The spatial analysis of the levels CB2 and CB3 of Cuesta de la Bajada has been very useful to clarify the possible variability of the spatial distribution of archaeological materials in a kill/butchering site. The SPPs of these levels have shown that clusters of archaeological materials are not present at the site although high-intensity areas can be identified especially in the case of lithic tools. Thus, the pattern has been identified as ‘regular’.

The spatial analysis has also shown that the alteration of the CB2 and CB3 assemblages by water flows or other bioestratinomic and diagenetic processes is weak. Thus, the spatial pattern identified during the excavation process can be considered as very slightly disturbed.

The analysis of the faunal remains has shown that, in general, the remains are mainly distributed in the north-western part of the site at both levels, regardless of taxa or the analysed taphonomic alteration. However, the analysis of the lithic industry has shown areas of higher intensity of materials depending on the type of tool, which could be indicative of the presence of knapping areas (especially in the case of the level CB2), although this aspect should be assessed in the future through a refitting analysis of the lithic assemblage. In addition, there is a clear positive correlation between fauna and the lithic industry, which demonstrates a clear relationship between the carcass acquisition by hominins during the occupation of the levels CB2 and CB3 and the knapping activities carried out at the site, which could be produced by hominins during the same episodes of occupation.

The general spatial pattern of this site is completely different from the main accumulation of the other European Middle Pleistocene kill/butchering site which has been analysed with spatial techniques (i.e. Schöningen 13II-4) (Hutson et al. 2021; García-Moreno et al. 2021). However, Cuesta de la Bajada and Schöningen are similar if the cervid and bovine assemblage of Schöningen is considered.
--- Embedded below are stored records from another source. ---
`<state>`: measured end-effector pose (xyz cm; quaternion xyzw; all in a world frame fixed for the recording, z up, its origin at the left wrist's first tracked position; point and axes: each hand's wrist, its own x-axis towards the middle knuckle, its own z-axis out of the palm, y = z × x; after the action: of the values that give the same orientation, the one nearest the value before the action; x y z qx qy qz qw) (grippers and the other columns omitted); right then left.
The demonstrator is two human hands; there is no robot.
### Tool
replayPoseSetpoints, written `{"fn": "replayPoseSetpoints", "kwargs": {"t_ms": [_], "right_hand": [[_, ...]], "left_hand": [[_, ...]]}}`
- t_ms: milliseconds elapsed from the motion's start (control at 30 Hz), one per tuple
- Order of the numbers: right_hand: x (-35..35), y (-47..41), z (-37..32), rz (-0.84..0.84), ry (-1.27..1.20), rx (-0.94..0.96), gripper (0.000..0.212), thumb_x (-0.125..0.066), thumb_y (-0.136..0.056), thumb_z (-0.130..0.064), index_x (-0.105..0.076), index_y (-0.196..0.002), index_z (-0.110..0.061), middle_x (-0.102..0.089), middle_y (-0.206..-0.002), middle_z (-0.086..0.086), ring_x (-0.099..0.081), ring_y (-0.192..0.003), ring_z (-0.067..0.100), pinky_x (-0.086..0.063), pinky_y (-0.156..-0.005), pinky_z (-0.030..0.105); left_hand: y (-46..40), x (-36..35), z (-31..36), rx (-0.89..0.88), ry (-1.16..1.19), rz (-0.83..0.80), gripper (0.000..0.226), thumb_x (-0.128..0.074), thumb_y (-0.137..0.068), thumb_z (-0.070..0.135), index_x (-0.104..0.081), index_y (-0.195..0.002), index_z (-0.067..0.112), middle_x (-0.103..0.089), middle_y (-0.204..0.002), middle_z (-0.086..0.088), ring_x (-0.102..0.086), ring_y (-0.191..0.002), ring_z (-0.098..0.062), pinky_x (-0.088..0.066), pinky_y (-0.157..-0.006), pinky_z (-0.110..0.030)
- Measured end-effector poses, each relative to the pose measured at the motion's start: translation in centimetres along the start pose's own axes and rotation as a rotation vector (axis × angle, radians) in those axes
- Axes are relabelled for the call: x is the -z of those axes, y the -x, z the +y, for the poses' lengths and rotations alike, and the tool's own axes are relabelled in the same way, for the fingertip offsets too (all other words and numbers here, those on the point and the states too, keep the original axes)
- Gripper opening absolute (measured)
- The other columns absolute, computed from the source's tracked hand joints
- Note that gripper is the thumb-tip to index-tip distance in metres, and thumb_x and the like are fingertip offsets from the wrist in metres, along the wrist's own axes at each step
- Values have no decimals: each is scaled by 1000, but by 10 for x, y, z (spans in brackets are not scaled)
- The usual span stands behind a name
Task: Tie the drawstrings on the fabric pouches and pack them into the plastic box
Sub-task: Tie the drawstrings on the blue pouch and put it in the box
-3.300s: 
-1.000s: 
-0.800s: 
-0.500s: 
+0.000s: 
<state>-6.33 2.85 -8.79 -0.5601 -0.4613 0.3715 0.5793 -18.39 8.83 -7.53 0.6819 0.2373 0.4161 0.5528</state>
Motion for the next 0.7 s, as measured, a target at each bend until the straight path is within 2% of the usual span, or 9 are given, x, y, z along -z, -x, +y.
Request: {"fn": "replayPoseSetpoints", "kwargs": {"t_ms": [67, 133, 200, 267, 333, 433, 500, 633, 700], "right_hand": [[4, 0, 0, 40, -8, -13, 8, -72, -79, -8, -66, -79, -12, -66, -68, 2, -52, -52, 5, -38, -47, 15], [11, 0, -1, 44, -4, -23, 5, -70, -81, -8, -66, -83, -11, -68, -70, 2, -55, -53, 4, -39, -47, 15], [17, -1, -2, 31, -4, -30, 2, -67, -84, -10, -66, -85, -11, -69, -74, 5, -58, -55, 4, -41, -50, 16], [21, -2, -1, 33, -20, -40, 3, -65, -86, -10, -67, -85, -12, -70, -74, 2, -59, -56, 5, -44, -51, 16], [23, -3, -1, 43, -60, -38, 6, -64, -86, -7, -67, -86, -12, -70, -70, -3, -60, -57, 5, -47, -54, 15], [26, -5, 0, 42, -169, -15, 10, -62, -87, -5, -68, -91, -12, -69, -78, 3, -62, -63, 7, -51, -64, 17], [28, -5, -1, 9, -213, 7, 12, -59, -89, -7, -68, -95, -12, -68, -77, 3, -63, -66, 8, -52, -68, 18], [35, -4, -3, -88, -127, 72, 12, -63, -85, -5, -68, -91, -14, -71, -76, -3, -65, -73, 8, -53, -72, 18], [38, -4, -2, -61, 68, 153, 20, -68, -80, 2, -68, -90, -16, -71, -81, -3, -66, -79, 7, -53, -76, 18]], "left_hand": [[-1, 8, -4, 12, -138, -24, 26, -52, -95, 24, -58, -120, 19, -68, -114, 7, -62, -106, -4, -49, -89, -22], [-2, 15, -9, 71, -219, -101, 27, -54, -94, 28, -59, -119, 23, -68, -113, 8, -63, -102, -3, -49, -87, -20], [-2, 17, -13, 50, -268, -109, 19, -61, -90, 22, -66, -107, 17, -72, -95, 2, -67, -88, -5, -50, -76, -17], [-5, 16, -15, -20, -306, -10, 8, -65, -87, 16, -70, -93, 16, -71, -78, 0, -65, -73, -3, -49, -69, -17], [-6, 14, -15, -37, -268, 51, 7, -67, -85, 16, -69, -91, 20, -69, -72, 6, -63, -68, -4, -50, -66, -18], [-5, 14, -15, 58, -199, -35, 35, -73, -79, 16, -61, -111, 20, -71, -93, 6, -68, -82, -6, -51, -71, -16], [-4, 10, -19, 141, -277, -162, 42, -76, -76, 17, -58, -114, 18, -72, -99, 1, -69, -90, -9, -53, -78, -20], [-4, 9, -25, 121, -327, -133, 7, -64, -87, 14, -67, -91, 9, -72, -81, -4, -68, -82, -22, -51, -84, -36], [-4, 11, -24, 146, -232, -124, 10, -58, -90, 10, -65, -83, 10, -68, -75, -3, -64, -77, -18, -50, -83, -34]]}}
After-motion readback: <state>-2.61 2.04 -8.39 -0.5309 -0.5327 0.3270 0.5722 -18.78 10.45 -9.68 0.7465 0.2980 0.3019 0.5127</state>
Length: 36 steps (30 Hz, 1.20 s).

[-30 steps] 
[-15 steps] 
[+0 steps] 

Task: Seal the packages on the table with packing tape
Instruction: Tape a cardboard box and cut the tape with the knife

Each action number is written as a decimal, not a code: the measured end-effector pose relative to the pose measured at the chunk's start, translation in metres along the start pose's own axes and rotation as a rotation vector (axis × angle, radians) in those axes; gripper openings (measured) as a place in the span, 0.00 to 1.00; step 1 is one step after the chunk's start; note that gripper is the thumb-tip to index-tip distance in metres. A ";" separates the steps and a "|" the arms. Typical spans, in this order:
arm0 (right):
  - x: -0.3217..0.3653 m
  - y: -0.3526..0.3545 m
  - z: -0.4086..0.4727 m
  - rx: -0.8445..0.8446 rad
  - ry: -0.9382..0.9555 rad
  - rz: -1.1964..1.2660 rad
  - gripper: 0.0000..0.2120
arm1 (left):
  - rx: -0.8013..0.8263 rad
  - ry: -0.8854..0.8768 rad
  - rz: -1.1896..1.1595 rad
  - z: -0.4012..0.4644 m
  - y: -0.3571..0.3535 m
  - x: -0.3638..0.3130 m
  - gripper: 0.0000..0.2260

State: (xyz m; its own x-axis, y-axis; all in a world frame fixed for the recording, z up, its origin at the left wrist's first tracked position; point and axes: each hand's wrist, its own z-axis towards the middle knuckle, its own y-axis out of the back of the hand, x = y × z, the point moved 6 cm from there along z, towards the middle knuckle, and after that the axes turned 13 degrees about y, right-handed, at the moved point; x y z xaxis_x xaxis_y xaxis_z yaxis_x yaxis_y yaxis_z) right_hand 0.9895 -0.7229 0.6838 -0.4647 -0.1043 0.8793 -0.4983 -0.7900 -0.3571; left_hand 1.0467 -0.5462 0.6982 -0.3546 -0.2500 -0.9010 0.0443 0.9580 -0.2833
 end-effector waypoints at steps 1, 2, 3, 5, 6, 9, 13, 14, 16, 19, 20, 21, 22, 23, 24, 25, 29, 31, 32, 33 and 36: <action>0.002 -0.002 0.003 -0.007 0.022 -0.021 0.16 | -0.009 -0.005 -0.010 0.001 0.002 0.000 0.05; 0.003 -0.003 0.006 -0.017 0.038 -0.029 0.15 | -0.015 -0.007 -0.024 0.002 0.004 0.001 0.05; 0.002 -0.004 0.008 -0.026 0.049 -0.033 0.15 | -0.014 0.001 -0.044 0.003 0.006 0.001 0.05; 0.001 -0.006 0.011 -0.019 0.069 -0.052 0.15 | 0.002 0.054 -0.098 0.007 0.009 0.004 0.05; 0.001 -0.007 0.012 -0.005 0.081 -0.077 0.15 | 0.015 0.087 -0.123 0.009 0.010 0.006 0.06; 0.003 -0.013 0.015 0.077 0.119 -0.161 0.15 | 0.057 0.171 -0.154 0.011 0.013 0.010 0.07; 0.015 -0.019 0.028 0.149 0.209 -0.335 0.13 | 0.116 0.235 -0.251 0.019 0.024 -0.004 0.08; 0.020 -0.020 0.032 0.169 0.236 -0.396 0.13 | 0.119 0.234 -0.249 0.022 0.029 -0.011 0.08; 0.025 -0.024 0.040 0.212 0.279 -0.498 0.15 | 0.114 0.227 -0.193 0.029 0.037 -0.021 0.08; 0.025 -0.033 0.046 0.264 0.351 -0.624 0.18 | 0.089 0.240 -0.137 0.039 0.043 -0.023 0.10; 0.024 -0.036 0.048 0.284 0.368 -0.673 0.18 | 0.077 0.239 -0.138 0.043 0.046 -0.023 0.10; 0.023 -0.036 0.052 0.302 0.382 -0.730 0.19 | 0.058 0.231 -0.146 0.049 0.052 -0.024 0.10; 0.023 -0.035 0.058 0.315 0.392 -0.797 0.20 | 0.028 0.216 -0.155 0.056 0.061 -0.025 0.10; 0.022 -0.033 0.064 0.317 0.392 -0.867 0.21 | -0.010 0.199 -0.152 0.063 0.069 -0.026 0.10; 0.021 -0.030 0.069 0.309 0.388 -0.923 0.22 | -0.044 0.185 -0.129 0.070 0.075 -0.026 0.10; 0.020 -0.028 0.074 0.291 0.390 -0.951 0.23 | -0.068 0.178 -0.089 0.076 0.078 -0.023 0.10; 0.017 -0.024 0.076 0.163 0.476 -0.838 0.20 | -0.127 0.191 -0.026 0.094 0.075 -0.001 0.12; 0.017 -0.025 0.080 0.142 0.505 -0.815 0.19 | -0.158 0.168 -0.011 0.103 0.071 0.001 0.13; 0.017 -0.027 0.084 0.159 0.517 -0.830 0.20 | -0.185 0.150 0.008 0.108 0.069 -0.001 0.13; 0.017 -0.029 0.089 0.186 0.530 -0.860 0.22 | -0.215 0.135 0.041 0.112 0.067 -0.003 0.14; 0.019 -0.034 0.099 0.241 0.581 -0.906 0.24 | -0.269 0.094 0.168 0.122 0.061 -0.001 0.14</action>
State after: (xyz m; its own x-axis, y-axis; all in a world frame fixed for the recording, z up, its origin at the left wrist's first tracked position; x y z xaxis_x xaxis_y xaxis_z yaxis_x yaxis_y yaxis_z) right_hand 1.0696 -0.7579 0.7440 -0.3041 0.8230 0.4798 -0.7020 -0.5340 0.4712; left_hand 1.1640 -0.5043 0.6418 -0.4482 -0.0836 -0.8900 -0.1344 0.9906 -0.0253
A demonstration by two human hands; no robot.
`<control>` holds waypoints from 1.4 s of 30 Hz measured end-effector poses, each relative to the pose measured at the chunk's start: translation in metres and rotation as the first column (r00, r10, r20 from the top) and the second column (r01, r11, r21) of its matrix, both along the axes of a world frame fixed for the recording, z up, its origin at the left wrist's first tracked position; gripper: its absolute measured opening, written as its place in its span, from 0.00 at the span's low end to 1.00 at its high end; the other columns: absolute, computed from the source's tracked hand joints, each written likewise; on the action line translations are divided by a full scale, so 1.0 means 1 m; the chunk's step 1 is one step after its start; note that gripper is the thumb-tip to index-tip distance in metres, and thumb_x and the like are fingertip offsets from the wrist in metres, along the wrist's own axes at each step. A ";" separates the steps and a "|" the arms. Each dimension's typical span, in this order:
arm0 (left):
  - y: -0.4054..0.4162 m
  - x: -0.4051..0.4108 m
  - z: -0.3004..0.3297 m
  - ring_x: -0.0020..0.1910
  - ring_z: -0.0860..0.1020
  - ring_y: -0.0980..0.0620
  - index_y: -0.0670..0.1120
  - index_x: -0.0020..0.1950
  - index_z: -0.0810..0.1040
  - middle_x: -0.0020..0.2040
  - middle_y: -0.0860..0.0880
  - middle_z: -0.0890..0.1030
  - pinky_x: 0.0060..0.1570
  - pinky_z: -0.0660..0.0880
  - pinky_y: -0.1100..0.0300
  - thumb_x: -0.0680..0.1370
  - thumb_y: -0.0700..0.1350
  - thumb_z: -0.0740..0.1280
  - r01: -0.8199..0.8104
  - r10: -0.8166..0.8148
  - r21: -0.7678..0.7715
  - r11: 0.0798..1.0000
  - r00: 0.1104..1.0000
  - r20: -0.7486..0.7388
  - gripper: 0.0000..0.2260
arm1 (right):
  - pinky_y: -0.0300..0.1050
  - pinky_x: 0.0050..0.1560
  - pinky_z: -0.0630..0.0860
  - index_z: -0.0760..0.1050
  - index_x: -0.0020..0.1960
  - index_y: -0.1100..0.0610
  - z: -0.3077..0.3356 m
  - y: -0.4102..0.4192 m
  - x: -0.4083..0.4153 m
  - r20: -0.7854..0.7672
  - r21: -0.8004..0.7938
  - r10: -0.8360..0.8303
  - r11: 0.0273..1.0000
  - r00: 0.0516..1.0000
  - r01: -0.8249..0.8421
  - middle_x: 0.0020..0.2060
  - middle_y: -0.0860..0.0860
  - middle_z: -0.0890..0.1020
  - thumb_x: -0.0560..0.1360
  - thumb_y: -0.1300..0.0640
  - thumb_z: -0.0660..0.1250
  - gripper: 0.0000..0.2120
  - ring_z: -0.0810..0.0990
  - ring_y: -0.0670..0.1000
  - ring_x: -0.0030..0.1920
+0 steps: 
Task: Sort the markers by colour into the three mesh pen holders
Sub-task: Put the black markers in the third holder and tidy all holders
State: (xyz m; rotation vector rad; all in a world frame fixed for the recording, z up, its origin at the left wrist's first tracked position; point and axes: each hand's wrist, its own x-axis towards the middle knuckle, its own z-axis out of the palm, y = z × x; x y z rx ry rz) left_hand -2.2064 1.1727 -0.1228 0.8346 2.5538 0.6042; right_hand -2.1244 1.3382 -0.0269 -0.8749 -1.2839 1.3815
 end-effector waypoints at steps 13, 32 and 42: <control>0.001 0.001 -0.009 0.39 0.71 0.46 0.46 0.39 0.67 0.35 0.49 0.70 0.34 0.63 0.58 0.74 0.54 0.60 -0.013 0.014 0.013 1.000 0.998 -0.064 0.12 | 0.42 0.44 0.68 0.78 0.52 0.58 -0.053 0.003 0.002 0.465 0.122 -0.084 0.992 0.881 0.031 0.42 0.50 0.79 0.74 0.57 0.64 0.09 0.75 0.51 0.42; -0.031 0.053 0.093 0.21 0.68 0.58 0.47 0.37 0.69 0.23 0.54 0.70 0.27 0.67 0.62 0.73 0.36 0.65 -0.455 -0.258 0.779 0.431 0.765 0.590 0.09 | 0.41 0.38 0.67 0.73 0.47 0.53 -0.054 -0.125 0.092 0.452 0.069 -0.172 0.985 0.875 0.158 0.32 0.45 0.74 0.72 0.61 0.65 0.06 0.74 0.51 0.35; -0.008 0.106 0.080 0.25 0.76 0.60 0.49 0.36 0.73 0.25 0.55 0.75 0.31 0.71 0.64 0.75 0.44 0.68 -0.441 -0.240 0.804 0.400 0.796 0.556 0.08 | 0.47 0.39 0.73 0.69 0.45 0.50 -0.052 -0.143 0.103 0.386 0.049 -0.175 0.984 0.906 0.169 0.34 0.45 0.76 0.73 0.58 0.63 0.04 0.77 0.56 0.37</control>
This aspect could be indicative that Cuesta de la Bajada assemblages were formed during sporadic and short episodes of anthropic activity focused on the hunting of isolated animal carcasses which were subsequently transported to other sites (e.g. residential sites).

Nonetheless, it is still premature to evaluate the spatial significance of the disparities between Cuesta de la Bajada and Schöningen. It is crucial to explore these aspects more comprehensively by examining new sites to determine if the pattern of one of them is more typical of kill/butchering locations, while the spatial pattern of the other site may be the outcome of a specific factor related to the site’s conditions (such as topography or hydrography).